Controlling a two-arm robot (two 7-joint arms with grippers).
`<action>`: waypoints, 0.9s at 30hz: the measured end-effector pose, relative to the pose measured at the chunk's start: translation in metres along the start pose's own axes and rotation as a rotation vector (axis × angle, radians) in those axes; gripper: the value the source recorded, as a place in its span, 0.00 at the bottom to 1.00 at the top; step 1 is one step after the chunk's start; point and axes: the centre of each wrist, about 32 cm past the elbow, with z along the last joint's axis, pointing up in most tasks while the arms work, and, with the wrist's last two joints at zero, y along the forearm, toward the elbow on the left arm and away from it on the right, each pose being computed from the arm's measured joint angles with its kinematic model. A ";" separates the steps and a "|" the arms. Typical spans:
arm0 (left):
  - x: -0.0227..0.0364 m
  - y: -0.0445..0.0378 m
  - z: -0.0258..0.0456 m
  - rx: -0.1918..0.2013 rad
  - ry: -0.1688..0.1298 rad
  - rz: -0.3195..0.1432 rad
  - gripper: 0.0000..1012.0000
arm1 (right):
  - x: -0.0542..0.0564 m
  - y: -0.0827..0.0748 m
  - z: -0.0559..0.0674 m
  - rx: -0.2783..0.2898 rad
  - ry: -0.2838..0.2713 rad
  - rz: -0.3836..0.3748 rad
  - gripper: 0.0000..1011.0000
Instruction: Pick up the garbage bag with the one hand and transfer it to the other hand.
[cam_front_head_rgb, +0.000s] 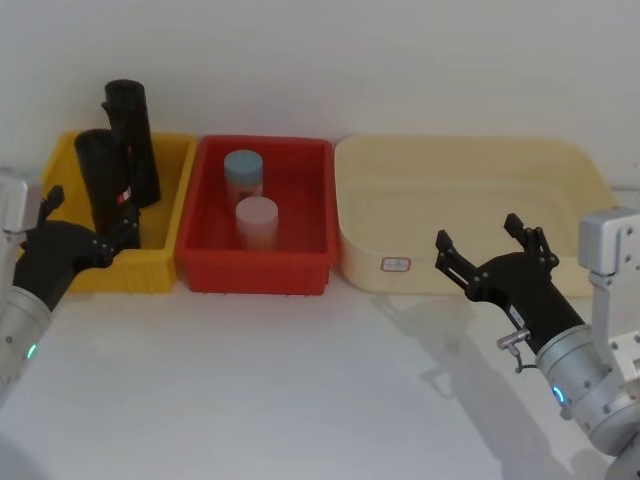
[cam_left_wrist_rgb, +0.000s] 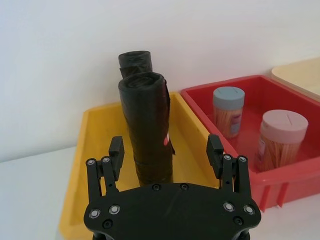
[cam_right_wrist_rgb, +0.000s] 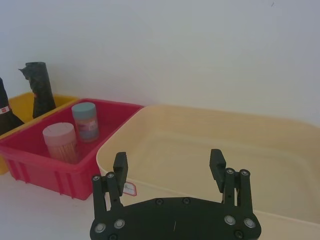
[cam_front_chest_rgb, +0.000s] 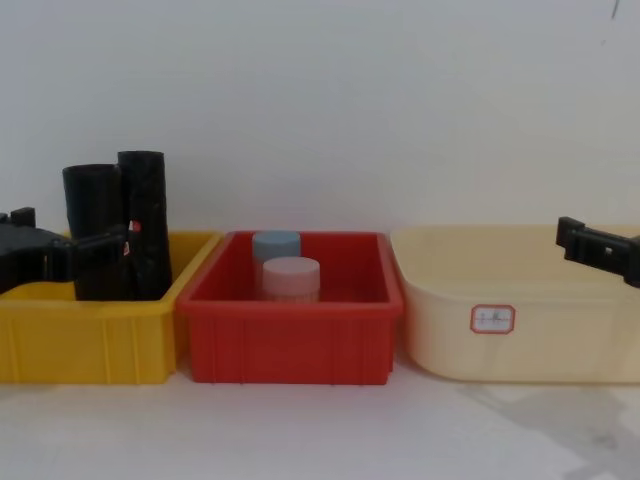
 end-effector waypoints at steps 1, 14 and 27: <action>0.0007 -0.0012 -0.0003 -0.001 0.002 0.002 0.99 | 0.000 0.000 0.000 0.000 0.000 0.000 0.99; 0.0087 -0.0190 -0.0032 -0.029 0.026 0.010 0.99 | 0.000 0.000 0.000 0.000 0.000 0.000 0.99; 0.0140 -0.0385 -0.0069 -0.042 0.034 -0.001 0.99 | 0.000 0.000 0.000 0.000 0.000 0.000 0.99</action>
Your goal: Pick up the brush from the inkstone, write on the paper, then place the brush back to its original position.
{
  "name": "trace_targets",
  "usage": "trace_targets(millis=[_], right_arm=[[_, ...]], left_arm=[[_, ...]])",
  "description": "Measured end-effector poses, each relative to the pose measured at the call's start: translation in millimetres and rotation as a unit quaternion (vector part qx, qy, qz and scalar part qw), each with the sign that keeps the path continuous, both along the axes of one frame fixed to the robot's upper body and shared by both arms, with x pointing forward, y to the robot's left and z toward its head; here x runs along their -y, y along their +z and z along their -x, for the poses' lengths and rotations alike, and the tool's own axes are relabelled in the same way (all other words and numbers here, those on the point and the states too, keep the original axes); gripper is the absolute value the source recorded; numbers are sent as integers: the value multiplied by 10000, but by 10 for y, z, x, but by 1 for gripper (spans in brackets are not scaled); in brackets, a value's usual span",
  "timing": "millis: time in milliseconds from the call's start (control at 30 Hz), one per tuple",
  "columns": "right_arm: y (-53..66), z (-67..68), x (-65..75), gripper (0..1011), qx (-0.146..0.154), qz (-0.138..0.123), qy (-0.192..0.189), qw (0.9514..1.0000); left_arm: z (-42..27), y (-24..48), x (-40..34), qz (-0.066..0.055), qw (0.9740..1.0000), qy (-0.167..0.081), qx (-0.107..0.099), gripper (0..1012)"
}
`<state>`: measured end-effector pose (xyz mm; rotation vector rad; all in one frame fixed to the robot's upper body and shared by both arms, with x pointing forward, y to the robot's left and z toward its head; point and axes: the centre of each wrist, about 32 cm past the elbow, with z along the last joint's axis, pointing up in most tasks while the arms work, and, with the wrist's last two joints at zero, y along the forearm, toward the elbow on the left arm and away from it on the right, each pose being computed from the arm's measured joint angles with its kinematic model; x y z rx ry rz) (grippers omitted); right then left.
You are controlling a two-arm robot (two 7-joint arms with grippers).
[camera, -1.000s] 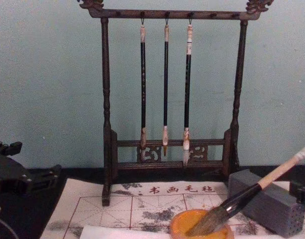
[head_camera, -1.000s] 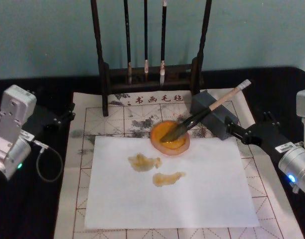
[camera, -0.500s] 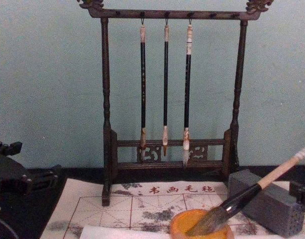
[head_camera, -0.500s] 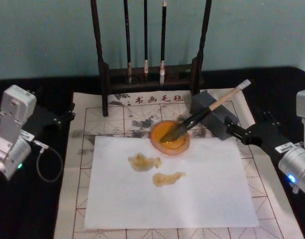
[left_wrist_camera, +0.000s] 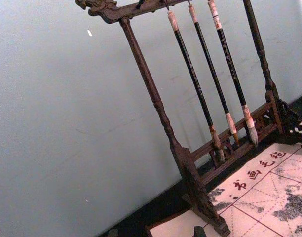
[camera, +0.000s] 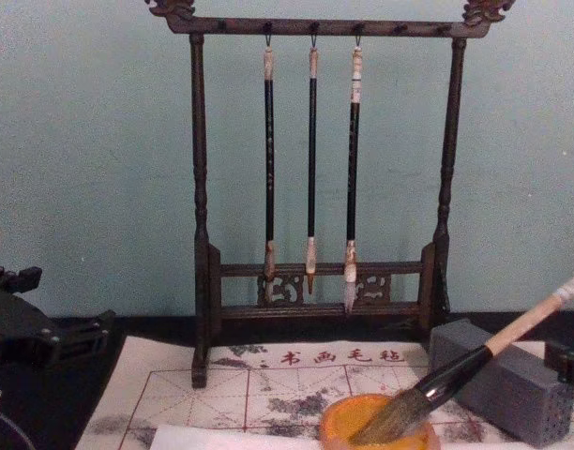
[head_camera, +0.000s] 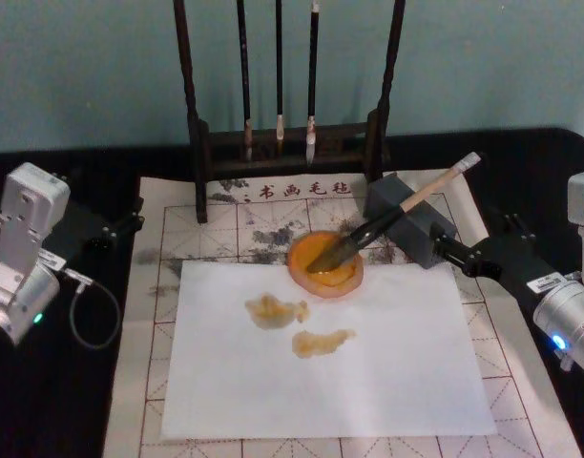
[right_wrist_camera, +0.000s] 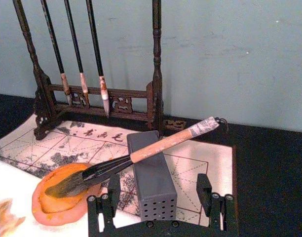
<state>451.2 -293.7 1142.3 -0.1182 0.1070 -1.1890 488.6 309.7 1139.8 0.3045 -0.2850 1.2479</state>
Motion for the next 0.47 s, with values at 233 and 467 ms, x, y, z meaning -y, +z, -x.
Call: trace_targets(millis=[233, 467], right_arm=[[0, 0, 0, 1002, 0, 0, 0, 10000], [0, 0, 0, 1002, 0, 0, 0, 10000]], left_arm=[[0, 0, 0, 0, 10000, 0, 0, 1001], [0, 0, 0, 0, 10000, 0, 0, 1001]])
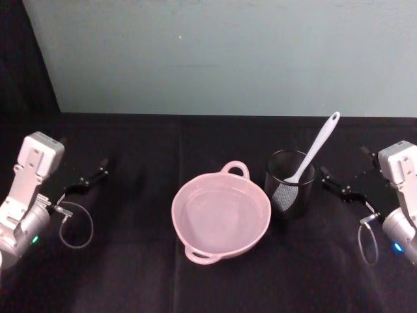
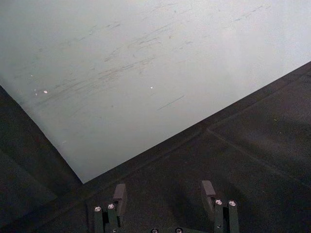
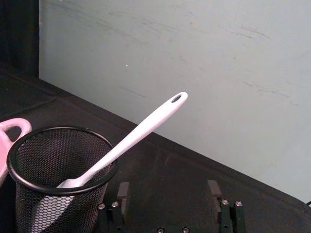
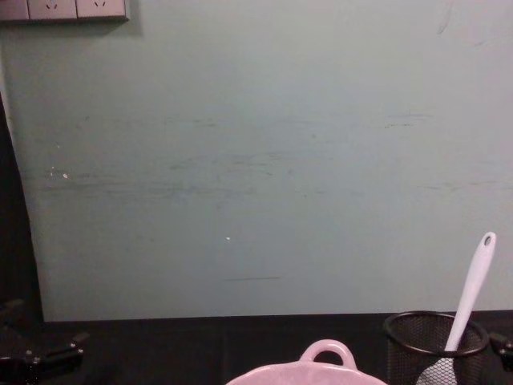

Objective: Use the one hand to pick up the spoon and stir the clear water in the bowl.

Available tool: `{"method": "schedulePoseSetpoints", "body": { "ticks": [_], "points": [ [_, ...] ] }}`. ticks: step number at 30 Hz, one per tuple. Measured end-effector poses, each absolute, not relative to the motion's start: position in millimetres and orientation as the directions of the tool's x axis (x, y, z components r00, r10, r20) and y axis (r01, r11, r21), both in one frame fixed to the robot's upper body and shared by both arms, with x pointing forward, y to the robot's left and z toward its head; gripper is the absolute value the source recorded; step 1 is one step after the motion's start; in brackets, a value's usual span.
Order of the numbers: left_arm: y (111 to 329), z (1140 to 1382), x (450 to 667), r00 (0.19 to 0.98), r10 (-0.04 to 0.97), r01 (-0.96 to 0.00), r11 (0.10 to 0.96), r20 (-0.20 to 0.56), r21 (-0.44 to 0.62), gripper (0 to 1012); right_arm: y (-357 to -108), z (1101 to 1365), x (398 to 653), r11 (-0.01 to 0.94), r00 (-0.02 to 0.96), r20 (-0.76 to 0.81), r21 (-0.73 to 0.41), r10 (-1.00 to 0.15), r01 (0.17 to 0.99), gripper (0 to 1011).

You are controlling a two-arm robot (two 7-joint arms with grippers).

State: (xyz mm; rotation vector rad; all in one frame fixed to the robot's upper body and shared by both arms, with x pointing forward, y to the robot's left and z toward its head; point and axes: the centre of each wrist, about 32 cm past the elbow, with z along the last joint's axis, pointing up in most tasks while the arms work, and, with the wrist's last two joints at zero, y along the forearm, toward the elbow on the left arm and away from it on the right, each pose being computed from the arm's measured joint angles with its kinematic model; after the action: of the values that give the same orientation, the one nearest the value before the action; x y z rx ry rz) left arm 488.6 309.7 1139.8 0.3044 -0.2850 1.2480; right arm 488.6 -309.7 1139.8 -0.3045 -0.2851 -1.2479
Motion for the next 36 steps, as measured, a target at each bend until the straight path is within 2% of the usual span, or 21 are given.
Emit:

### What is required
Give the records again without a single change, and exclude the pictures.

### Answer to the problem
Controlling a two-arm robot (two 7-joint arms with grippers).
`<action>`: waypoints, 0.9s at 30hz: the measured end-effector pose, relative to the pose measured at the chunk's start: translation in metres along the start pose's own axes and rotation as a rotation vector (axis × angle, radians) in those axes; gripper: the value the source recorded, as a place in its span, 0.00 at the bottom to 1.00 at the top; step 1 is one step after the chunk's start; point and axes: the centre of each wrist, about 32 cm past the elbow, with z along the last joint's axis, pointing up in most tasks while the arms work, and, with the wrist's last two joints at zero, y along the forearm, toward the elbow on the left arm and away from it on the right, each pose being computed from the arm's measured joint angles with its kinematic model. A ";" separates the steps and a "|" the arms. Typical spans:
arm0 (left):
  - x: -0.0227..0.0364 m
  - y: -0.0445..0.0378 m
  - z: -0.0258..0.0456 m
  - rx: -0.1918..0.2013 rad
  - ry: -0.1688..0.1298 rad
  - rz: -0.3195..0.1432 rad
  - gripper: 0.0000..1012.0000
arm1 (right):
  - x: -0.0542..0.0564 m
  - y: -0.0827..0.0748 m
  - z: -0.0559..0.0674 m
  - rx: -0.2783..0.2898 rad
  - ry: -0.2838..0.2713 rad
  - rz: -0.3836..0.3748 rad
  - gripper: 0.0000..1011.0000
Instruction: Pick up the garbage bag with the one hand and transfer it to the other hand.
[cam_front_head_rgb, +0.000s] 
[cam_left_wrist_rgb, +0.000s] 
[cam_right_wrist_rgb, +0.000s] 
[cam_front_chest_rgb, +0.000s] 
 end-effector waypoints at steps 1, 14 and 27: <action>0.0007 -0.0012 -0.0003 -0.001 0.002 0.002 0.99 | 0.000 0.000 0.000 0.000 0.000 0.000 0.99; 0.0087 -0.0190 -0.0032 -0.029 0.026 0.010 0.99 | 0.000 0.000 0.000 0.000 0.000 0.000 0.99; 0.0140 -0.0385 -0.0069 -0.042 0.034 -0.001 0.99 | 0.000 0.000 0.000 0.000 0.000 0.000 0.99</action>
Your goal: Pick up the brush from the inkstone, write on the paper, then place the brush back to its original position.
{
  "name": "trace_targets",
  "usage": "trace_targets(millis=[_], right_arm=[[_, ...]], left_arm=[[_, ...]])",
  "description": "Measured end-effector poses, each relative to the pose measured at the call's start: translation in millimetres and rotation as a unit quaternion (vector part qx, qy, qz and scalar part qw), each with the sign that keeps the path continuous, both along the axes of one frame fixed to the robot's upper body and shared by both arms, with x pointing forward, y to the robot's left and z toward its head; here x runs along their -y, y along their +z and z along their -x, for the poses' lengths and rotations alike, and the tool's own axes are relabelled in the same way (all other words and numbers here, those on the point and the states too, keep the original axes); gripper is the absolute value the source recorded; numbers are sent as integers: the value multiplied by 10000, but by 10 for y, z, x, but by 1 for gripper (spans in brackets are not scaled); in brackets, a value's usual span",
  "timing": "millis: time in milliseconds from the call's start (control at 30 Hz), one per tuple",
  "columns": "right_arm: y (-53..66), z (-67..68), x (-65..75), gripper (0..1011), qx (-0.146..0.154), qz (-0.138..0.123), qy (-0.192..0.189), qw (0.9514..1.0000); left_arm: z (-42..27), y (-24..48), x (-40..34), qz (-0.066..0.055), qw (0.9740..1.0000), qy (-0.167..0.081), qx (-0.107..0.099), gripper (0..1012)"
}
`<state>`: measured end-effector pose (xyz mm; rotation vector rad; all in one frame fixed to the robot's upper body and shared by both arms, with x pointing forward, y to the robot's left and z toward its head; point and axes: the centre of each wrist, about 32 cm past the elbow, with z along the last joint's axis, pointing up in most tasks while the arms work, and, with the wrist's last two joints at zero, y along the forearm, toward the elbow on the left arm and away from it on the right, each pose being computed from the arm's measured joint angles with its kinematic model; x y z rx ry rz) (grippers omitted); right then left.
You are controlling a two-arm robot (two 7-joint arms with grippers).
[camera, -1.000s] 
[head_camera, -1.000s] 
[camera, -0.500s] 
[head_camera, -0.500s] 
[left_wrist_camera, +0.000s] 
[camera, +0.000s] 
[head_camera, +0.000s] 
[right_wrist_camera, +0.000s] 
<state>451.2 -293.7 1142.3 -0.1182 0.1070 -1.1890 488.6 309.7 1139.8 0.3045 -0.2850 1.2479</state>
Motion for the next 0.47 s, with values at 233 and 467 ms, x, y, z meaning -y, +z, -x.
Call: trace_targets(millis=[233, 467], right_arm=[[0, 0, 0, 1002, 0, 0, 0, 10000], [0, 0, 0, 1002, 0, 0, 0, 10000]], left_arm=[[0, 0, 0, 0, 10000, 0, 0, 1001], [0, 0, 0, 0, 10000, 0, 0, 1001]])

Objective: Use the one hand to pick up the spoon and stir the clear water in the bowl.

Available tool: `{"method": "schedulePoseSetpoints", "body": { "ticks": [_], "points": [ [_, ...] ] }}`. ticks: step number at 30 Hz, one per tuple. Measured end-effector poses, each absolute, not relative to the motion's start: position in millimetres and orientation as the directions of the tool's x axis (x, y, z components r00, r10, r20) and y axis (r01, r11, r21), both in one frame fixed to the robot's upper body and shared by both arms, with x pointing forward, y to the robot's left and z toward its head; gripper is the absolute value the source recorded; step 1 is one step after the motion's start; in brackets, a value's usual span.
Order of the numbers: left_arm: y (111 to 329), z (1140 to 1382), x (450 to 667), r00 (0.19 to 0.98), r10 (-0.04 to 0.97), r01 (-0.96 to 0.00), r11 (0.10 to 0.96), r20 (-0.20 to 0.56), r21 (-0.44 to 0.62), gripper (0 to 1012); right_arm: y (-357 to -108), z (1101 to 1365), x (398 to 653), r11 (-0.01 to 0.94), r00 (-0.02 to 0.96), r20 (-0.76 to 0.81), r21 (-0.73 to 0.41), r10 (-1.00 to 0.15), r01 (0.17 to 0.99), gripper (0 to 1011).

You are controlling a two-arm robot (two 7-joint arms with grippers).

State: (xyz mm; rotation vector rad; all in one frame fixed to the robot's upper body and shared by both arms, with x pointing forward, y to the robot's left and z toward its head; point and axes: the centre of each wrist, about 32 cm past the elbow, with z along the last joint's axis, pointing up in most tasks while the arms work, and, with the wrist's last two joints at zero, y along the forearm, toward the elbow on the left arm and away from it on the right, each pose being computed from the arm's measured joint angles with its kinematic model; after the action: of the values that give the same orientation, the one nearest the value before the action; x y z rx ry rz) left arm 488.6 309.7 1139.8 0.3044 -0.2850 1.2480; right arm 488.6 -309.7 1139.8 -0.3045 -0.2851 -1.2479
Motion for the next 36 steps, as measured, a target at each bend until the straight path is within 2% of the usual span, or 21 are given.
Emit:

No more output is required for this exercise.